→ **What you will do**
Which of the lines below hold the word "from"? Pull each of them out.

→ **Material provided**
★ ★ ★ ★ ★ ★ ★

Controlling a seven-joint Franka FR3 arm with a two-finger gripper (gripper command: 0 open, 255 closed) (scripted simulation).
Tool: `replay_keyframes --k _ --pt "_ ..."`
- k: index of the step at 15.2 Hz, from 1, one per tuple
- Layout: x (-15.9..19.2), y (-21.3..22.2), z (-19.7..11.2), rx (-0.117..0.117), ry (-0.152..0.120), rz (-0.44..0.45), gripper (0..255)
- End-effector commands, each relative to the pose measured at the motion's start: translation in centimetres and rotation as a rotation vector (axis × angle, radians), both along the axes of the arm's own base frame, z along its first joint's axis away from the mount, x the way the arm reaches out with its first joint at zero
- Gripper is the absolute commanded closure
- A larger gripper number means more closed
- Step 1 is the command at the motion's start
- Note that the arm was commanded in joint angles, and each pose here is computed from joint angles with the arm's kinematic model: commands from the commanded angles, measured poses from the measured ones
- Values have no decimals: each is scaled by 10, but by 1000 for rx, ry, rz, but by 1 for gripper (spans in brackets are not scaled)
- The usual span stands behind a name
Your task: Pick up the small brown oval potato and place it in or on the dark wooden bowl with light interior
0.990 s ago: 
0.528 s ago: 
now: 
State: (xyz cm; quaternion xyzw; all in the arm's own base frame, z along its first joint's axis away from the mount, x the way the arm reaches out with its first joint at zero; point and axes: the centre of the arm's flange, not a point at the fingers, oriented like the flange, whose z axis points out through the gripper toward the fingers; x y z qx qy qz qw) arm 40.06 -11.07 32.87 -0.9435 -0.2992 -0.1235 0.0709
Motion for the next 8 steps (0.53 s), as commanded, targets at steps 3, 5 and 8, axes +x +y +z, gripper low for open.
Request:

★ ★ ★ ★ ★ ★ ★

→ **Answer to this exercise**
- k: index of the step at 15.2 Hz, from 1, one per tuple
- End-effector commands, each relative to the pose measured at the motion's start: translation in centimetres and rotation as a rotation vector (axis × angle, radians), both along the axes of the arm's own base frame, z along its first joint's axis away from the mount, x the way the arm reaches out with its first joint at zero
- Note that the arm was commanded in joint angles, and each pose here is computed from joint angles with the arm's kinematic model: commands from the commanded angles, measured poses from the measured ones
State: (xyz cm; quaternion xyzw; all in the arm's own base frame, z along its first joint's axis away from the mount, x the way the arm reaches out with its first joint at zero; point and axes: the centre of the arm's flange, not a point at the fingers, oriented like the flange, whose z axis points out through the gripper toward the fingers; x y z qx qy qz qw) arm 40.06 -11.07 32.87 -0.9435 -0.2992 -0.1235 0.0709

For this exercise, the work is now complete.